At Zalando the teams are autonomous and involved in the entire software development process - from gathering stakeholder requirements to design, implementation, testing and deployment. For me, this was one of the greatest challenges/opportunities of joining Zalando and it allowed me to grow on so many dimensions of software development, one of these being DevOps.
When I initially joined Zalando I had previously been focused only on software development and I was eager to understand how my software should be deployed and operated.
As part of the autonomy mindset, each team is given an AWS account where they can deploy their services. There is common infrastructure based on STUPS (fully open source by the way) that provides a common way to handle logging, monitoring and deployment concerns. Today we are actively moving to a Kubernetes based setup and a fully integrated continuous delivery platform.
There are three main topics that I faced while doing DevOps: Monitoring or Visibility, Reliability, and Software Delivery. Let’s focus on each one individually and how learning about it improved the solutions I bring to production.
Monitoring / Visibility
For a period of time, we did not know how our application was behaving. This lack of visibility included not knowing whether our users were seeing errors and the latencies of any backends for frontend.
This problem became apparent when there were some errors in one endpoint and we only learned about it when notified by the end users. This was a personal wake up call to better understand how the applications the team owns should be operated.
We started by measuring the four golden signals:
- Latency - We gathered the latency perceived by our application on the various endpoints and from the load balancer’s perspective. Differences between these two signals can for example showcase long Garbage Collector pauses that may not be visible in internal application metrics.
- Request rate - Abnormal variations should be investigated, especially during a deployment. One can also learn about the saturation point in terms of requests by monitoring this signal during load tests.
- Saturation - We included in this CPU and memory consumption, TCP connection stats like new connections, total connections and the ones in TIME_WAIT and CLOSE_WAIT states.
- Error and Success rate - Like the latency, we measure this inside the application on the various endpoints and on the load balancer level. Inconsistencies between these two could be explained by misconfiguration of timeouts on the LB level or other abnormal scenarios like the application refusing new connections.
We chose to not alert on saturation signals, and only use the latency and the error rate since these are the metrics that affect the end user experience. If there is no impact on latency and error rate, having the CPU at 99% is completely acceptable and actually a sign of good design since it would mean that application requires very little slack.
These monitoring capabilities provide us with an understanding of how our system is behaving in real time, information about application usage patterns, and helps us to foresee possible problems/issues. Now when we are developing a new service, we do not go to production without having good monitoring in place beforehand.
Once the monitoring was improved, we saw a lot of inefficiencies that were introduced by our backend for the frontend. We expected our latencies to match closely the backend metrics but this was not the case. Upon further investigation, it was discovered that our authentication strategy was introducing significant unnecessary latency.

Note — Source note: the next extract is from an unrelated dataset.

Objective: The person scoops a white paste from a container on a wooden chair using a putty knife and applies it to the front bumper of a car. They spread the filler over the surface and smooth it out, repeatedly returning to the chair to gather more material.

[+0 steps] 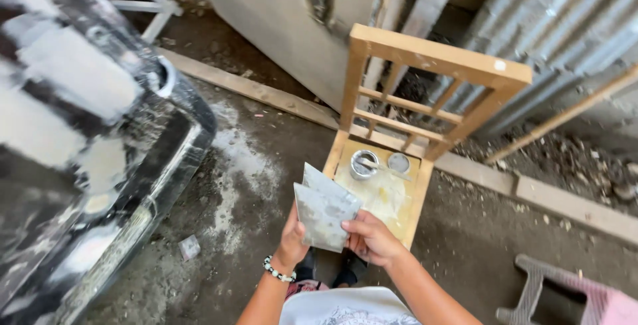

We also looked at where the stateful components of the system were being stored and added a Redis deployment to hold the session data. Previously with every deployment our users would need to log in again which meant that releases had to be aligned with them.
Our work on reliability highlighted that we had not properly considered how different components interacted when designing the system. Now, thinking about which components can fail and how their failure can affect the system is a common exercise when building new services or even refactoring current ones.
The last topic we focused on was improving the way we deliver the software the team develops. Initially releases based around docker images were manual and done from developer machines, which was not even compliant with our internal policies. The first attempt at improving the situation was focused on producing these docker images by using a Jenkins job which improved the compliance status. The second iteration moved the team to a continuous delivery workflow using Kubernetes and an internal Continuous Delivery Platform. In order to enable this without reducing the quality of delivery, we introduced end to end testing (you can read about it here). These tests run on the staging and production deployments before the traffic switch to the new deployment. If the tests fail, the deployment is aborted and we are notified via instant messaging. I am happy with the current state of our delivery process but I continue to learn and try to find improvements.
Having a continuous delivery workflow reduced the operational needs of the team and allowed us to deliver faster to our stakeholders.
With our migration to Kubernetes we have also improved our application architecture. We have simplified it to just one service in the frontend and we moved all the stateful components to a Redis datastore. In the image below you can see the architecture before and after the Kubernetes migration.
System architecture before migration to Kubernetes
System architecture after migration to Kubernetes
As a software engineer getting involved with DevOps helped me to better understand how our applications are delivered to our customers and empowered me with crucial knowledge to investigate and fix issues autonomously. From my working experience, gaining DevOps knowledge as a software engineer has greatly improved my ability to have an impact.